Course Rater Confidential: Takeaways, trends, surprises and more from GOLF’s 30 best munis ranking
Courtesy Corica Park
GOLF’s Top 100 course panelists are among the most respected and well-traveled course evaluators in the game. They’re also keen to share their opinions. In this GOLF.com series, we’ll unlock their unvarnished views on all questions course-related. The goal is not only to entertain you but also to give you a better understanding of how to understand and appreciate golf course architecture. You can see GOLF’s latest Top 100 Courses in the World ranking here, and our Top 100 Courses in the U.S. here. Meet all of our Top 100 panelists here.
This week our site unveiled its first-ever ranking of municipal courses (first seen in the June 2021 GOLF Magazine), with a list of the 30 best in the United States. What was your main takeaway from the rankings? Do any surprises or trends stand out to you?
Thomas Brown (has played 95 of the World Top 100): It surprised me that a third of the golf courses on the list were built in golf architecture’s so called “Dark Ages,” the period after the 1930s and before the new crop from Coore, Doak and Hanse. Other than Donald Ross capturing a disproportionate share, the diversity of golf designers represented is notable. Separate from the rankings, twilight-rate golf remains a favorite.
Will Davenport (has played 40 of World Top 100): I was thrilled to see 1 and 2 as Bethpage and Chambers, as I think they are the two titans of municipal golf. And speaking of Bethpage and its two nods, I wonder if we will see more imposing municipal “complex/centers” rather than the humble municipal course of old. Namely, Cobbs Creek project in Philadelphia looks to create another muni powerhouse. It will be interesting to see how that plays out.
Pete Phipps (joined panel in 2021): It goes without saying, but it’s cool to see all those resident rates so low at these sweet municipal courses. Good for all the locals who live in these communities and get to play great designs by Ross, Tillinghast, Raynor, Doak and others at such a fair price. While the rest of us may have to pay more when visiting, we’ll gladly do so in order to keep the costs down for the locals who are out there each week, year round. Putting rankings aside, the whole point of a municipal course is for the locals who aren’t members at nearby country clubs to have an affordable place to enjoy the game.
Hal Phillips (has played 71 of the World Top 100): I, too, thought the mix here was interesting and fun. Something about the municipal category allows us to recognize newer courses — in a way the panel seems less willing to do in the U.S. Top 100 context, for example. We tend to reward older courses simply for being conceived in golf’s so-called Golden Age.

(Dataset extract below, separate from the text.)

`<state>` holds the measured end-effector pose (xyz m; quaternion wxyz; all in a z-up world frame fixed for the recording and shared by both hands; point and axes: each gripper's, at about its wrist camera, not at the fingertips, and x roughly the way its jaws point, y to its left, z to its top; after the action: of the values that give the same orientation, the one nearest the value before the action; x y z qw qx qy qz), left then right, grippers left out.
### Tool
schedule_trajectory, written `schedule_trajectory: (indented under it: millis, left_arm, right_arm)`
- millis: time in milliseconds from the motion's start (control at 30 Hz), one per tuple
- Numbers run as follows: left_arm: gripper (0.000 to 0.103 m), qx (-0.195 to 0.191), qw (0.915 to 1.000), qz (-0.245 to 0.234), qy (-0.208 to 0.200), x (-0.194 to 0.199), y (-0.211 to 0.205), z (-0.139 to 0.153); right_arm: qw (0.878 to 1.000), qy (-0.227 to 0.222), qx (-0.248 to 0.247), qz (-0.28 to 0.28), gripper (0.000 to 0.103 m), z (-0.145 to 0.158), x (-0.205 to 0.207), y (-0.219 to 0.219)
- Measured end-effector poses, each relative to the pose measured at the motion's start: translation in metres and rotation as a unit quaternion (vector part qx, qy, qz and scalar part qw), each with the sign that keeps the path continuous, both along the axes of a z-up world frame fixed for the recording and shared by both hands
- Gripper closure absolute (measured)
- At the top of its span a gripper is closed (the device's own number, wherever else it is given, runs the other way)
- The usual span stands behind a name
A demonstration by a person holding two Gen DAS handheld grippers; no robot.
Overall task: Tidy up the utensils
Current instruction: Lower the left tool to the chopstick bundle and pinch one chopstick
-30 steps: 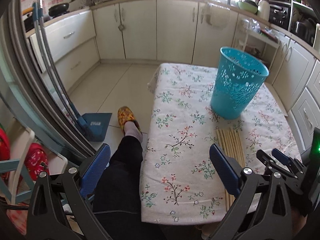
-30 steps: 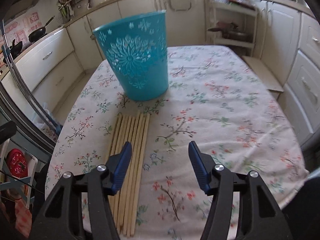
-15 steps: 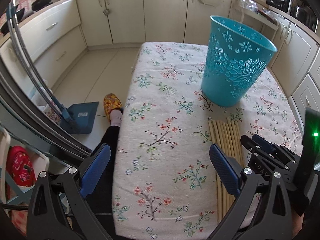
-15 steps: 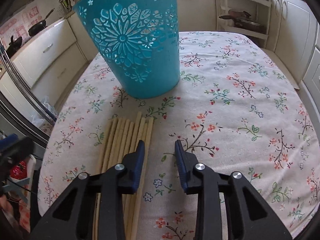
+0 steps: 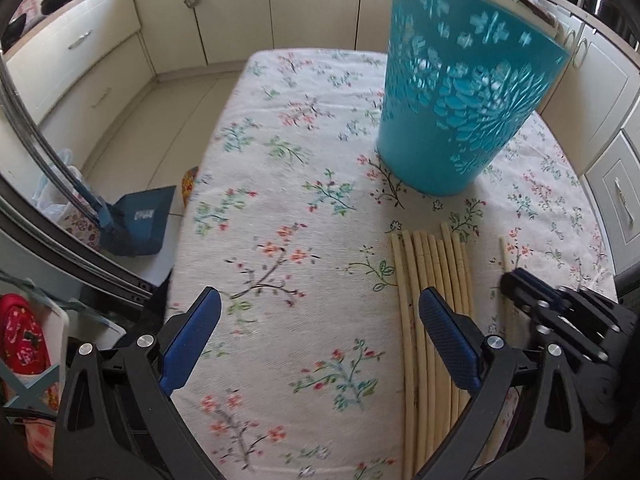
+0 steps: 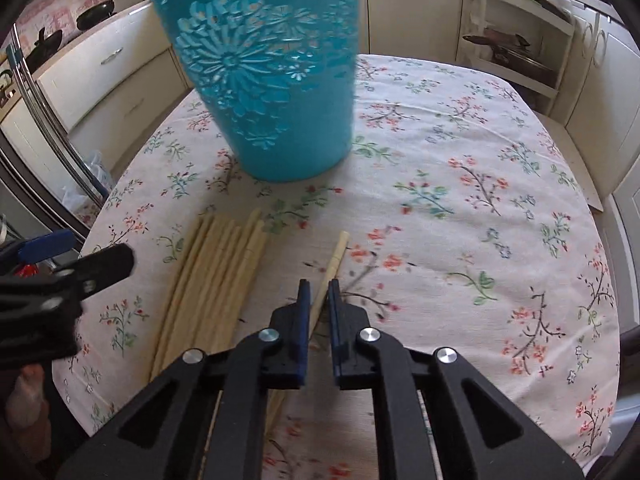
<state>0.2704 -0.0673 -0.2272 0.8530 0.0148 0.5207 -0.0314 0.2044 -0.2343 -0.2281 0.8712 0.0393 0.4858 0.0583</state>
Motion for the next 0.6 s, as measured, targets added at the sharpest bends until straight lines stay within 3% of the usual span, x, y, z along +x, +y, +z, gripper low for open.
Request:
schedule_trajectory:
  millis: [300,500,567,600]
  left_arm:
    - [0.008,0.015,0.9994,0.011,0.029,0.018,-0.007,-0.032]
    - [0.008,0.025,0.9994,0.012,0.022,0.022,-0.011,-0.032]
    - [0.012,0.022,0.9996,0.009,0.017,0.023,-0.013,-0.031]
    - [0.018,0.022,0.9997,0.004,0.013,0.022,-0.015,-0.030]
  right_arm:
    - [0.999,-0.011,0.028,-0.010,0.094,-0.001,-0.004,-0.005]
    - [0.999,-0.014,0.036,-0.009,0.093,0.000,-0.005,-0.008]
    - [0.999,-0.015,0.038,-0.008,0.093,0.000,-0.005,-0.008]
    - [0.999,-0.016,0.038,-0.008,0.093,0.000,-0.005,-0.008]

Being a Northeasterner, I could argue for a dozen vintage munis in place of a course like Pinon Hills. But I don’t! I also think muni favorites are highly regional, for the simple reason that we don’t tend to travel that far in order to play them. I don’t believe I’ve played 71 percent of these 30 courses. So I’m less inclined to take issue.
What deserving muni didn’t make our list that you’d like to see on our next one, and why?
Brown: Balboa Park in San Diego, but who needs to live in the present – the list of anticipated projects coming online in the next few years is impressive. Last month I was able to walk West Palm Beach Golf Course in its current form as a closed, overgrown golf course and think the potential for the Hanse team to present sandbelt-style golf to a South Florida public golf audience will be the 2022 blockbuster hit.
Phipps: Laurel Hill Golf Club, run by Fairfax County outside DC, deserves a look next year. Not only is it a fun and challenging design (Bill Love, 2005), it’s a neat piece of land that tells an interesting story. The 7th hole gives you a clear view of a former Cold War-era Nike missile facility, created to fend off a Soviet attack on our nation’s capital. Then on holes 10, 11, 13 and 14 you see the old Lorton Prison, which was a functioning prison until 1975. It’s a fine course in a unique setting for a fair price, so maybe it creeps up the municipal rankings in time.
Phillips: Glad to see Triggs and George Wright and Keney Park on this list, but I would be hard pressed to argue for any of them over recently renovated Ponkapoag in Canton, Mass., or the lovely Stiles-designed Riverside in Portland, Maine. Milham Park in Kalamazoo, Mich., is a lovely municipal track, and Miacomet out on Nantucket is pretty amazing: an older, plainer nine subsequently complemented by a killer new nine. When they matched up the bunker styles, voila! And isn’t Pacific Grove a muni? If so, pretty hard to leave that one off.